Chinese authorities have issued additional quotas to the private refiners, the so-called teapots, to import at least another 5.84 million metric tons of crude by the end of the year or early next year, sources with knowledge of the developments told Reuters on Monday.
This additional import quota, equal to about 116,800 barrels per day (bpd) of crude, could boost Chinese imports at the end of a disappointing year for oil purchases and consumption.
The quota is expected to be used by the end of the year, trade sources told Reuters.
China is already on track to have boosted its crude oil imports in November—thanks to low oil prices, not high demand.
The uptick in imports currently estimated by commodity-tracking firms is likely due to the low oil prices in the first half of September, when concerns about demand – especially Chinese consumption – dragged down international crude oil prices, with Brent Crude settling below $70 per barrel on September 10.

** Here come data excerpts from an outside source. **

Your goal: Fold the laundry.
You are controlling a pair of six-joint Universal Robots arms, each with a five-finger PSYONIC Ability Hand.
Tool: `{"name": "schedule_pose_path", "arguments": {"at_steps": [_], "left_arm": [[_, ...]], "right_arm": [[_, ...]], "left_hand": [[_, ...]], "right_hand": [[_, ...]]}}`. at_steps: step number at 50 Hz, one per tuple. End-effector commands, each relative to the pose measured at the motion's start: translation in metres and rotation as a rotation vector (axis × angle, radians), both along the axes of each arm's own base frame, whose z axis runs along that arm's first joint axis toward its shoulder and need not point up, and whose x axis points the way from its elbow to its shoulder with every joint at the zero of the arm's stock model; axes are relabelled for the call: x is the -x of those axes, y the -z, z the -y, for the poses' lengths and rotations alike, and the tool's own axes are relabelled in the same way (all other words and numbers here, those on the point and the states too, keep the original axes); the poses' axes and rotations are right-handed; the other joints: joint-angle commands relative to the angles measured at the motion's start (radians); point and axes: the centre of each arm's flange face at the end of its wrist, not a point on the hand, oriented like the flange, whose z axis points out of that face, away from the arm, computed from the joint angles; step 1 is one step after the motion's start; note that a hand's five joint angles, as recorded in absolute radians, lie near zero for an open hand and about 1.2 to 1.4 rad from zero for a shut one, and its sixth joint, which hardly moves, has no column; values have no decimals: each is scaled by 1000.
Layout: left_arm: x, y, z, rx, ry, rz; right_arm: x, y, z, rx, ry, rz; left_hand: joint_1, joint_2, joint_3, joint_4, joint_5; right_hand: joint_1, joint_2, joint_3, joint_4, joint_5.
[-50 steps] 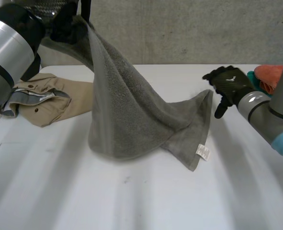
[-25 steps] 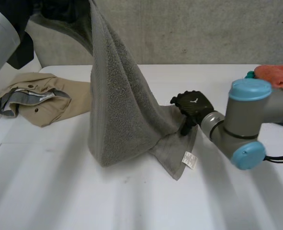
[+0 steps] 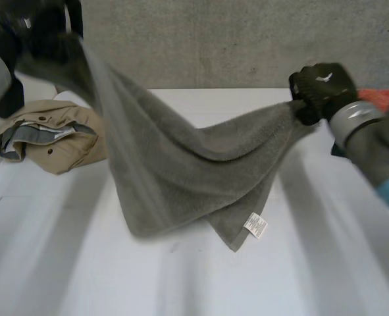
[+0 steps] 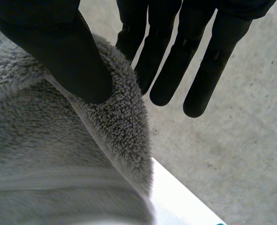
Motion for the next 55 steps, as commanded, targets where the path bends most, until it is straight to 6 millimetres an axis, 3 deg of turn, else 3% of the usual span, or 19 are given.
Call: {"name": "schedule_pose_path", "arguments": {"at_steps": [1, 4, 8, 9, 14, 19, 22, 26, 27, 34, 37, 38, 41, 44, 49, 50, 52, 54, 55], "left_arm": [[-6, 75, -10, -357, 31, 42], [-7, 67, -30, -349, 78, 22], [-12, 44, -57, -261, 139, -25], [-13, 30, -64, -208, 154, -55], [-23, 2, -65, -119, 138, -138], [-24, 33, -11, -246, 70, -131], [-19, 52, 11, -305, 58, -110], [-9, 92, 54, -375, 15, -35], [-6, 108, 73, -380, -11, 3], [17, 149, 136, -276, -92, 123], [26, 165, 159, -218, -116, 164], [27, 161, 163, -185, -128, 176], [33, 153, 155, -176, -123, 189], [37, 148, 118, -244, -83, 208], [44, 146, 35, -312, 54, 254], [45, 152, 9, -336, 105, 274], [45, 159, -15, -357, 150, 302], [41, 175, -58, -405, 227, 361], [40, 181, -70, -421, 248, 380]], "right_arm": [[33, -50, -42, -27, -86, -110], [49, -64, -42, -6, -52, -162], [65, -82, -40, 25, 11, -185], [69, -92, -41, 42, 30, -175], [73, -108, -45, 38, 42, -115], [59, -93, -48, -35, -29, -87], [44, -71, -42, -84, -70, -99], [22, -35, -31, -141, -80, -139], [15, -19, -24, -156, -66, -166], [-8, 29, -5, -153, 14, -250], [-15, 47, -4, -158, 42, -265], [-18, 52, -5, -165, 51, -269], [-20, 60, -10, -182, 60, -274], [-17, 68, -17, -207, 64, -276], [-8, 69, -17, -199, 79, -270], [-6, 70, -18, -206, 76, -274], [-5, 73, -19, -214, 72, -281], [-2, 78, -22, -235, 64, -289], [0, 79, -23, -242, 64, -289]], "left_hand": [[257, 203, 207, 196, 233], [257, 203, 207, 196, 233], [257, 203, 207, 196, 233], [257, 203, 207, 196, 233], [257, 203, 207, 196, 233], [257, 203, 207, 196, 233], [257, 203, 207, 196, 233], [257, 203, 207, 196, 233], [257, 203, 207, 196, 233], [257, 203, 207, 196, 233], [-509, -563, -559, -570, -533], [-950, -1004, -1000, -1012, -975], [-964, -1018, -1014, -1026, -989], [-964, -1018, -1014, -1026, -989], [-964, -1018, -1014, -1026, -989], [-923, -977, -973, -985, -948], [-858, -912, -908, -920, -883], [-741, -795, -791, -802, -765], [-740, -794, -790, -802, -765]], "right_hand": [[275, 224, 212, 201, 242], [275, 224, 212, 201, 242], [275, 224, 212, 201, 242], [275, 224, 212, 201, 242], [275, 224, 212, 201, 242], [275, 224, 212, 201, 242], [275, 224, 212, 201, 242], [275, 224, 212, 201, 242], [275, 224, 212, 201, 242], [275, 224, 212, 201, 242], [275, 224, 212, 201, 242], [275, 224, 212, 201, 242], [275, 224, 212, 201, 242], [275, 224, 212, 201, 242], [275, 224, 212, 201, 242], [275, 224, 212, 201, 242], [275, 224, 212, 201, 242], [275, 224, 212, 201, 242], [275, 224, 212, 201, 242]]}}
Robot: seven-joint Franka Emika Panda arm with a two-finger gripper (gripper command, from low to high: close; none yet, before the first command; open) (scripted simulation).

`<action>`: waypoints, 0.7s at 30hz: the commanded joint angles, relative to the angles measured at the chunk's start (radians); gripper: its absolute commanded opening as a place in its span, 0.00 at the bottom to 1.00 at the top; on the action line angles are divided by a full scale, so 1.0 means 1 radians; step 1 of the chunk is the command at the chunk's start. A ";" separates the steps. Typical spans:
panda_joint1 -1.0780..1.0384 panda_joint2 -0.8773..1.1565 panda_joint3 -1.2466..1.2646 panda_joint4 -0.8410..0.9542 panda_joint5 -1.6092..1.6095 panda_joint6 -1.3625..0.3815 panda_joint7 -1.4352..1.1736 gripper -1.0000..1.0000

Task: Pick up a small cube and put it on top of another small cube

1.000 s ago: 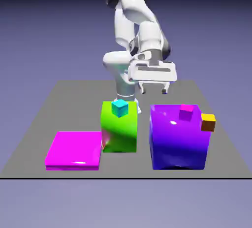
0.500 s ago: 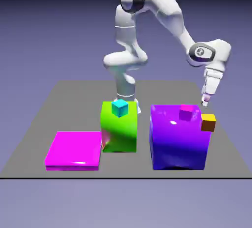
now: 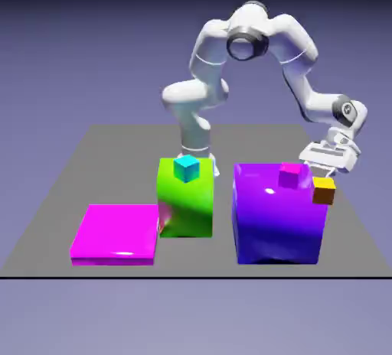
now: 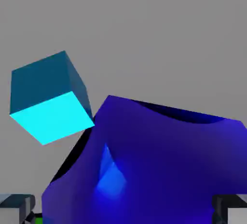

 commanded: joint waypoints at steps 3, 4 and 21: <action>0.022 0.109 0.057 0.038 -0.085 -0.117 -0.010 0.50; 0.030 0.145 0.076 0.050 -0.113 -0.156 -0.013 0.50; -0.073 0.265 0.061 0.180 -0.159 -0.309 -0.193 0.00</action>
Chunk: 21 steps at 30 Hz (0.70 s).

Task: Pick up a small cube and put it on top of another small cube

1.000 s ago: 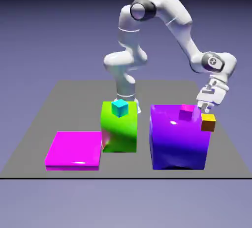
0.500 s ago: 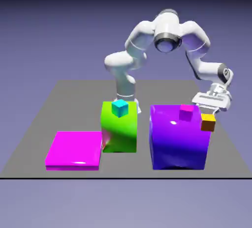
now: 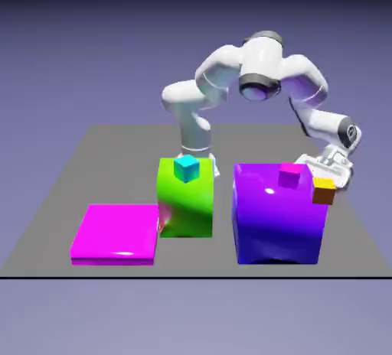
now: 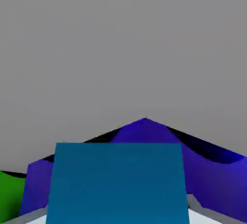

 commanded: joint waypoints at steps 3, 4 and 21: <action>-0.022 -0.013 -0.003 0.109 0.001 -0.053 -0.079 0.00; -0.029 -0.017 -0.004 0.145 0.002 -0.071 -0.105 0.00; -0.179 -0.089 -0.011 0.571 0.023 -0.273 -0.439 0.00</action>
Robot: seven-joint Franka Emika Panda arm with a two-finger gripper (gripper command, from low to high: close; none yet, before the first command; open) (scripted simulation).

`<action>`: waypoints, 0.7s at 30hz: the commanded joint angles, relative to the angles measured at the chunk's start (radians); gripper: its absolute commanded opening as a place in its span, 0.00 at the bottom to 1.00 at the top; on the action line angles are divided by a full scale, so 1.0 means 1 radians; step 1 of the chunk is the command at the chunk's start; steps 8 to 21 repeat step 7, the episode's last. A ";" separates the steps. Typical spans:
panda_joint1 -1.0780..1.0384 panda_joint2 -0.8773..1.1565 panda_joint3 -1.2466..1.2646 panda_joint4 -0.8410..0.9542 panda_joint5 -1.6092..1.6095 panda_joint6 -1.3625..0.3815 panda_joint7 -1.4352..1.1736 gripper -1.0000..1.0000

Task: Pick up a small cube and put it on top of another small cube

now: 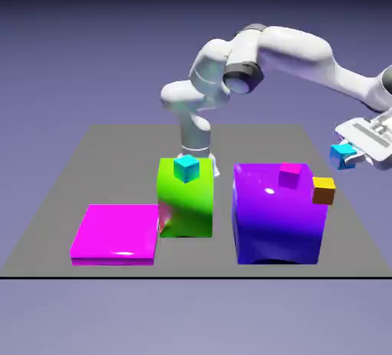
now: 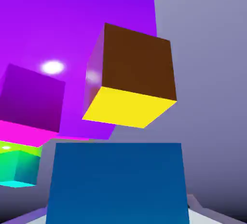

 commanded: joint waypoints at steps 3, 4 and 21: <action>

The market has yet to see actual signs of a recovery in Chinese oil demand, which has trended lower than forecasts for most of the year.
October marked the sixth consecutive month in which crude cargo arrivals have lagged behind the imports in the same months of 2023, official Chinese data showed in early November.
Last month, China imported a total of 10.53 million bpd of crude oil, per data from the General Administration of Customs. That’s 9% lower compared to October 2023 and 2% below the import level of 11.07 million bpd in September 2024.
The November and December crude oil imports are likely to be higher.
Last month, China raised by 6% the total import quota for private refiners for 2025, to about 5.14 million bpd.